• **ACTIVITY**
Nothing but an exact copy is wanted: the line with "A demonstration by" and each line after it in the data below, last line included.

• **AVAILABLE DATA**
□ □ □ □ □

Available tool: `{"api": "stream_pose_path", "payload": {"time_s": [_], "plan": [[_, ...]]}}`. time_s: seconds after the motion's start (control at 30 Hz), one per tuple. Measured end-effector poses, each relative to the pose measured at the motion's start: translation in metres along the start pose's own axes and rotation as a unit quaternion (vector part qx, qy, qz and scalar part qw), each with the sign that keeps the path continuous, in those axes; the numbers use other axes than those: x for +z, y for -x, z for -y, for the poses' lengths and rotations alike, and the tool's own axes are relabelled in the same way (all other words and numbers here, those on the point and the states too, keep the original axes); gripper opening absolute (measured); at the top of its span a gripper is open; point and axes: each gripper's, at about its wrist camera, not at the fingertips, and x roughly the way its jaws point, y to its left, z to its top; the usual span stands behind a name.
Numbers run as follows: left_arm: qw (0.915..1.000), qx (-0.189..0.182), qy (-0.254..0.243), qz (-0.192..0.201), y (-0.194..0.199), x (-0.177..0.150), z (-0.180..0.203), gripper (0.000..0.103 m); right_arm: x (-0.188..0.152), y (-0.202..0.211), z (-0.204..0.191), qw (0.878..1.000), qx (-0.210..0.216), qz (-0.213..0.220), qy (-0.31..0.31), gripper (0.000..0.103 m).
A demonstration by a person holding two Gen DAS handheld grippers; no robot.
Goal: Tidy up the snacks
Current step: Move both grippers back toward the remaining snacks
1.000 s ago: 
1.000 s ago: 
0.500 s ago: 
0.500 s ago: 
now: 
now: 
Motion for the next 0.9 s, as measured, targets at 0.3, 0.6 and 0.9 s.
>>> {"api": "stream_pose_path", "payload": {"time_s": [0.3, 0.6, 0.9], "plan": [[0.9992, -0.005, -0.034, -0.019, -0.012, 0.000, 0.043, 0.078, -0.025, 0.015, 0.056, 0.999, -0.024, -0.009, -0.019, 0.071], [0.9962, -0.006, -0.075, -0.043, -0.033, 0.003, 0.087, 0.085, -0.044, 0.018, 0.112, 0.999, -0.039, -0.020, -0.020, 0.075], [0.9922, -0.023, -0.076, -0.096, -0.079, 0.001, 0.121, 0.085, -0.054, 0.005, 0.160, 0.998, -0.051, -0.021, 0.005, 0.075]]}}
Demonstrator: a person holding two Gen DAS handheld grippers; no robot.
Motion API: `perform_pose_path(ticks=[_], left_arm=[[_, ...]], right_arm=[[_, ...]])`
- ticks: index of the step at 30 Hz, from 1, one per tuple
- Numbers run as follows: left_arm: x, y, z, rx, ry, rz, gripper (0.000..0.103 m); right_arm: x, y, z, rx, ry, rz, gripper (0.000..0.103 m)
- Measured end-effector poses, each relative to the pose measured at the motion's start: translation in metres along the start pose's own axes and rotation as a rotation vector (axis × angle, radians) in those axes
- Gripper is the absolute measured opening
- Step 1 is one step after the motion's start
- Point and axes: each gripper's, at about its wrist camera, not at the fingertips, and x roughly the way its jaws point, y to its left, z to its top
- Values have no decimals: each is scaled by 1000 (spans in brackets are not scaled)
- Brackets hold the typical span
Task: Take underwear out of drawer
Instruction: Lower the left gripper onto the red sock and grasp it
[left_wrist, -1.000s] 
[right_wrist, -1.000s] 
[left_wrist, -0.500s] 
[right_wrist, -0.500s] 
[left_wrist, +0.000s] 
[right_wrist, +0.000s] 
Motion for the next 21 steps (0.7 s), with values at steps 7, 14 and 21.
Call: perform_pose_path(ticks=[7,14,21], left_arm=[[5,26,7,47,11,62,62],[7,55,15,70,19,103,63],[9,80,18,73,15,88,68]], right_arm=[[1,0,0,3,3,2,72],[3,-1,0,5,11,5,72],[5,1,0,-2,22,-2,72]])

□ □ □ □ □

• **WRITTEN RESPONSE**
A demonstration by a person holding two Gen DAS handheld grippers; no robot.
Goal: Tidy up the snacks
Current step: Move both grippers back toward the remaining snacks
1.000 s ago: 
1.000 s ago: 
0.500 s ago: 
0.500 s ago: 
now: 
now: 
Motion for the next 0.9 s, as measured, targets at 0.3, 0.6 and 0.9 s.
>>> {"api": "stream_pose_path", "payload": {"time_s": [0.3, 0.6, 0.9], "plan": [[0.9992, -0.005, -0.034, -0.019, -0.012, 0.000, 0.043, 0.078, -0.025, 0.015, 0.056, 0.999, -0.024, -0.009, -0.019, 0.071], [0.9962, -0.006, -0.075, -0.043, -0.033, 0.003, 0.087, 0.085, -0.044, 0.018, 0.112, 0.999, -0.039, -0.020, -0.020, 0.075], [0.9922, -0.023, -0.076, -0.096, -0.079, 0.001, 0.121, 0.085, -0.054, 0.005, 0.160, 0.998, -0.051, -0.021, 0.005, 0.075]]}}
Demonstrator: a person holding two Gen DAS handheld grippers; no robot.
Motion API: `perform_pose_path(ticks=[_], left_arm=[[_, ...]], right_arm=[[_, ...]])`
- ticks: index of the step at 30 Hz, from 1, one per tuple
- Numbers run as follows: left_arm: x, y, z, rx, ry, rz, gripper (0.000..0.103 m); right_arm: x, y, z, rx, ry, rz, gripper (0.000..0.103 m)
- Measured end-effector poses, each relative to the pose measured at the motion's start: translation in metres along the start pose's own axes and rotation as a rotation vector (axis × angle, radians) in those axes
- Gripper is the absolute measured opening
- Step 1 is one step after the motion's start
- Point and axes: each gripper's, at about its wrist camera, not at the fingertips, and x roughly the way its jaws point, y to its left, z to its top
- Values have no decimals: each is scaled by 1000 (spans in brackets are not scaled)
- Brackets hold the typical span
Task: Take underwear out of drawer
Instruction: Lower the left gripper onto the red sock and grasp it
[left_wrist, -1.000s] 
[right_wrist, -1.000s] 
[left_wrist, -0.500s] 
[right_wrist, -0.500s] 
[left_wrist, +0.000s] 
[right_wrist, +0.000s] 
Motion for the next 21 steps (0.7 s), with values at steps 7, 14 and 21.
Call: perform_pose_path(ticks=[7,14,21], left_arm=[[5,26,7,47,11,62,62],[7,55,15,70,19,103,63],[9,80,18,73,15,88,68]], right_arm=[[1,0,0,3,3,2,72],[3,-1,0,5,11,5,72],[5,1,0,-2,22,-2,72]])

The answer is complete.